Setiap kali menjelang hari raya Saraswati saya selalu seperti kembali ke masa kecil ketika masih sekolah dasar di kampung halaman. Bangun pagi terus mandi dan berpakaian sembahyang, kemudian dengan membawa sesajen berjalan kaki bersama teman-teman ke sekolah untuk sembahyang. Sepulang sekolah, ibu pasti nyuruh supaya buku-buku dikumpulkan di sanggah untuk dibanteni. Ya, begitulah rutinitas ketika hari itu tiba.
Kala itu terasa sangat menyenangkan mungkin karena Saraswati masih bermakna hari libur bagi saya, saya tidak harus belajar (kan ada mitos pas Saraswati tidak boleh baca), tidak harus buat PR ditambah ke sekolah dengan berpakaian yang berbeda dengan hari-hari biasanya. Masih belum terasa aura hari raya yang suci dan penuh makna. Namun sekarang, tatkala saya sudah mulai belajar dan sedikit memahami makna Saraswati saya sangat merindukan masa-masa itu. Masa-masa dimana saya bisa berhari raya bersama keluarga dan teman-teman sekolah yang mungkin sangat sulit bisa diulangi pada masa saya sekarang.

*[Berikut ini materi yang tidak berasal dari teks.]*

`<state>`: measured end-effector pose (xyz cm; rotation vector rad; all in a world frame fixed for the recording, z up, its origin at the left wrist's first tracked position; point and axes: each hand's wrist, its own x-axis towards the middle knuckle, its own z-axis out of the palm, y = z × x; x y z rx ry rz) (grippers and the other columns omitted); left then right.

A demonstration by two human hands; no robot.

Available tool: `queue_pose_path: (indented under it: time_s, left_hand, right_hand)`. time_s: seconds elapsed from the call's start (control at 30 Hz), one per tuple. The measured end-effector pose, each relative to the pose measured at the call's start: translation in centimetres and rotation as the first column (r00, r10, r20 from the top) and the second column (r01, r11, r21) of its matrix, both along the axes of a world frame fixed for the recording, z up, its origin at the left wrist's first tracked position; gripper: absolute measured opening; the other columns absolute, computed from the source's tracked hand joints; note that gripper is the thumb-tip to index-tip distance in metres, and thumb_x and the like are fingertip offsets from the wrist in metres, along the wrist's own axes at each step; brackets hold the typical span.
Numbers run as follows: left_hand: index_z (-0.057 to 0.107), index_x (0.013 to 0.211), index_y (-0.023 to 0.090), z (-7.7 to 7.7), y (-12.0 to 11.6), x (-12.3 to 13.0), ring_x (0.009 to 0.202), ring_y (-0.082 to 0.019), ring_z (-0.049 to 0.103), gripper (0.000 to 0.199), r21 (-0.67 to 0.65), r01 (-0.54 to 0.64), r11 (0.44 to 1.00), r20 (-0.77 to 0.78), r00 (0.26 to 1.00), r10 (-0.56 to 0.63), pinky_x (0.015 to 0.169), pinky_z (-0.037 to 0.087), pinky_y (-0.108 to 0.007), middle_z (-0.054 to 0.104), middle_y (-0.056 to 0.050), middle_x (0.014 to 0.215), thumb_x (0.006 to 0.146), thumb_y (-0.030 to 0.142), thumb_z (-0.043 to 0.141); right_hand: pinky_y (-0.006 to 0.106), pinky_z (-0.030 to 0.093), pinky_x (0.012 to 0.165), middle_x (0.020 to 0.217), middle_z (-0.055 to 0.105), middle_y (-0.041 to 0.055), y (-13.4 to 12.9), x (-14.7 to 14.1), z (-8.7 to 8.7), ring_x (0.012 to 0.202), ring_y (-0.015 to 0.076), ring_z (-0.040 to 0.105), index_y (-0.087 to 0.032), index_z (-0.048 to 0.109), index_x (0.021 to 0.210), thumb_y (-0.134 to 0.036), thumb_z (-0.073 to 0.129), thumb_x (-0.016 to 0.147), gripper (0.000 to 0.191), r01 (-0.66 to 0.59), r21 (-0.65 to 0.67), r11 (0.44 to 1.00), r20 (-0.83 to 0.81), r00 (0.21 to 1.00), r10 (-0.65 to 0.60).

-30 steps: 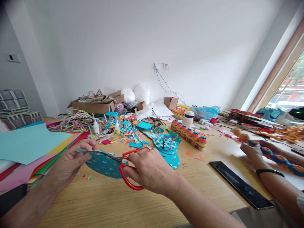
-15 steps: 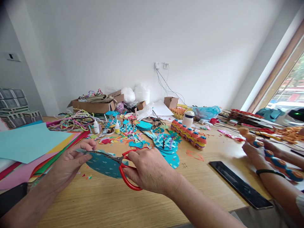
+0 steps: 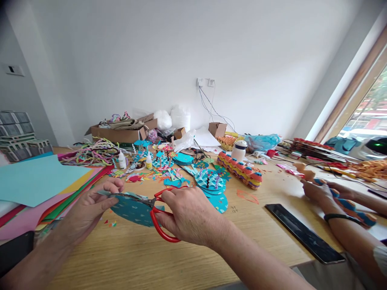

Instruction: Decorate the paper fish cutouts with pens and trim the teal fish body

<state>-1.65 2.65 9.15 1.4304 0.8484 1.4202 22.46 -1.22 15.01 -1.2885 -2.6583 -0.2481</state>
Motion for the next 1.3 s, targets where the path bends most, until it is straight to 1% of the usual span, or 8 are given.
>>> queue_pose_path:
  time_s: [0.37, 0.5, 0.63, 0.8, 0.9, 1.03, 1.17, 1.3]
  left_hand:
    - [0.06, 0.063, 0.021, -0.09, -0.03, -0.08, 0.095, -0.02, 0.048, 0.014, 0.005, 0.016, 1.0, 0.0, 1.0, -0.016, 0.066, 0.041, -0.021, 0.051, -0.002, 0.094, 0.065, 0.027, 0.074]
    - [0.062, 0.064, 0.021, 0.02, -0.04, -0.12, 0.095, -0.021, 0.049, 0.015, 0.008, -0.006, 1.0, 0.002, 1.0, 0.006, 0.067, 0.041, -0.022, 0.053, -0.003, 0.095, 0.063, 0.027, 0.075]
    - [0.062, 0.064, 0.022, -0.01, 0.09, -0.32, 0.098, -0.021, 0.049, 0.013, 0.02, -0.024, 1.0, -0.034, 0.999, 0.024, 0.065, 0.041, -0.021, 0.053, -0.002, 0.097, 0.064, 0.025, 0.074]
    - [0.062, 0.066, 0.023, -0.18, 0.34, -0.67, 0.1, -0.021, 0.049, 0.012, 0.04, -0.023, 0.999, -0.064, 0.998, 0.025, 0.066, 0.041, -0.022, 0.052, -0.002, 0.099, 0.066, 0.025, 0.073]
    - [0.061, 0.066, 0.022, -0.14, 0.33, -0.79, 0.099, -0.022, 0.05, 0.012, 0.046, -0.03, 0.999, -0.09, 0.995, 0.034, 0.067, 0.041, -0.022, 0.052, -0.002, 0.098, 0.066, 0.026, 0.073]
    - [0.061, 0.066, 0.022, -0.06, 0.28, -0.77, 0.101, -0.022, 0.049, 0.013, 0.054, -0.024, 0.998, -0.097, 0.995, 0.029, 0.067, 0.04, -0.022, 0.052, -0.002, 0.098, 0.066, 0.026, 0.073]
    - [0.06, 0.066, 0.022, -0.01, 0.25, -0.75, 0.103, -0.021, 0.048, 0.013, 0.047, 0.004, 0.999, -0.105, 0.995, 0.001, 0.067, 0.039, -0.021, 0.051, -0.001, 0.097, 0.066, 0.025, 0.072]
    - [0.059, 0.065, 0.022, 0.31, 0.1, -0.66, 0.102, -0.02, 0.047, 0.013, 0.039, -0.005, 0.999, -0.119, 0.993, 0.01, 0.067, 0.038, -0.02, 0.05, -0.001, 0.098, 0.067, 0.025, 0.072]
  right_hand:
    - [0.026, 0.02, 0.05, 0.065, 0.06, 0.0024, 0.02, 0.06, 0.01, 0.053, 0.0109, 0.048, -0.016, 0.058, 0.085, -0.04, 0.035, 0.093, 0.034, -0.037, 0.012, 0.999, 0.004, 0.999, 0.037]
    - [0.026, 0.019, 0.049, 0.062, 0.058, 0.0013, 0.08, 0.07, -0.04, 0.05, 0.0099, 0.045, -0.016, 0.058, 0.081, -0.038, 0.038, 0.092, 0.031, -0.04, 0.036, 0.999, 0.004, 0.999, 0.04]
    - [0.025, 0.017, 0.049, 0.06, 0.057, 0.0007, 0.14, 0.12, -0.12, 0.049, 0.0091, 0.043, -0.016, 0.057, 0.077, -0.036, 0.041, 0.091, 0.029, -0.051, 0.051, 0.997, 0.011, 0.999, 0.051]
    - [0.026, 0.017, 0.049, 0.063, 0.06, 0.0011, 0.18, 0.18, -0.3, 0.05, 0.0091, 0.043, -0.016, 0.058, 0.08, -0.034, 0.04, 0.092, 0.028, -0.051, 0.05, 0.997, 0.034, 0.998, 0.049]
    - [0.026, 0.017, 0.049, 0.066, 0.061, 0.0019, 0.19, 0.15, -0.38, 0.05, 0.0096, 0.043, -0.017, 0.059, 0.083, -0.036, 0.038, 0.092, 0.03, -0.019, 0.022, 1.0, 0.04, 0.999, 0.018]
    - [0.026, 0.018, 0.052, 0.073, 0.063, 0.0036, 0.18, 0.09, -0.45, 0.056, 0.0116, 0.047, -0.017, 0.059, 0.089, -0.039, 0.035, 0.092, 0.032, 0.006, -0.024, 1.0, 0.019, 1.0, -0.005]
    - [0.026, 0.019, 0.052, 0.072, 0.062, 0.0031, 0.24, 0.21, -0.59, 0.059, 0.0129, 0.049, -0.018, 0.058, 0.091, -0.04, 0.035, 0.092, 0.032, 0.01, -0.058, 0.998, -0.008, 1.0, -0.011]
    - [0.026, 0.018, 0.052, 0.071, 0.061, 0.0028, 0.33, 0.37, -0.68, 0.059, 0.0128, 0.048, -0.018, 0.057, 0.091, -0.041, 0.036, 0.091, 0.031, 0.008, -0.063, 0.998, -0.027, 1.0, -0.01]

Meskipun ketika kecil, dengan vidya (pengetahuan) yang masih terbatas, dimana saya hanya memahami hari raya sebagai hari libur namun ada satu makna kecil yang sebenarnya menurut saya menjadi salah satu esensi dari sebuah hari raya yaitu kebersamaan. Kebersamaan karena hari raya adalah saat kita berkumpul dengan teman-teman, ayah, ibu, saudara dan keluarga lainnya.Saat kita bisa bercengkrama melepas rutinitas sehari-hari, saat kita bisa menanyakan kabar saudara kita, saat kita bisa mengambilkan makanan untuk pekak (kakek) dan dadong (nenek) yang kalau hari biasa saya bisanya hanya minta uang jajan ke beliau.
Hal ini justru menjadi sebuah antitesis pada saat sekarang ketika saya sudah besar dan mulai memahami apa makna dari sebuah hari raya. Kehidupan modern dimana di setiap rumah sudah ada kitab suci dan orang-orang mulai hafal dengan mantram Kramaning Sembah serta avidya (kebodohan) yang katanya sudah mulai terhapuskan malah justru meninggalkan semangat kebersamaan ketika berhari raya. Kini, ketika Saraswati, kita hanya datang (mungkin ke pura Aditya Jaya Rawamangun), sembahyang trus pulang. Ketika sembahyangpun mungkin kita tidak mengenal siapa yang duduk di sebelah kita ataupun berusaha untuk mengenalkan diri dan sekadar mengucapkan selamat Saraswati. Ya, rasa kebersamaan itu mungkin sudah mulai terkikis sedikit demi sedikit.
Memaknai hari raya sangat penting karena dengan memaknainya kita memelihara hubungan vertikal kita dengan Sang Pencipta, namun hendaknya kita tidak melupakan hubungan horizontal kita sebagai sesama manusia. Saya sangat rindu dengan masa kecil saya yang meskipun dengan pengetahuan agama yang terbatas namun sangat menikmati arti dari sebuah kebersamaan.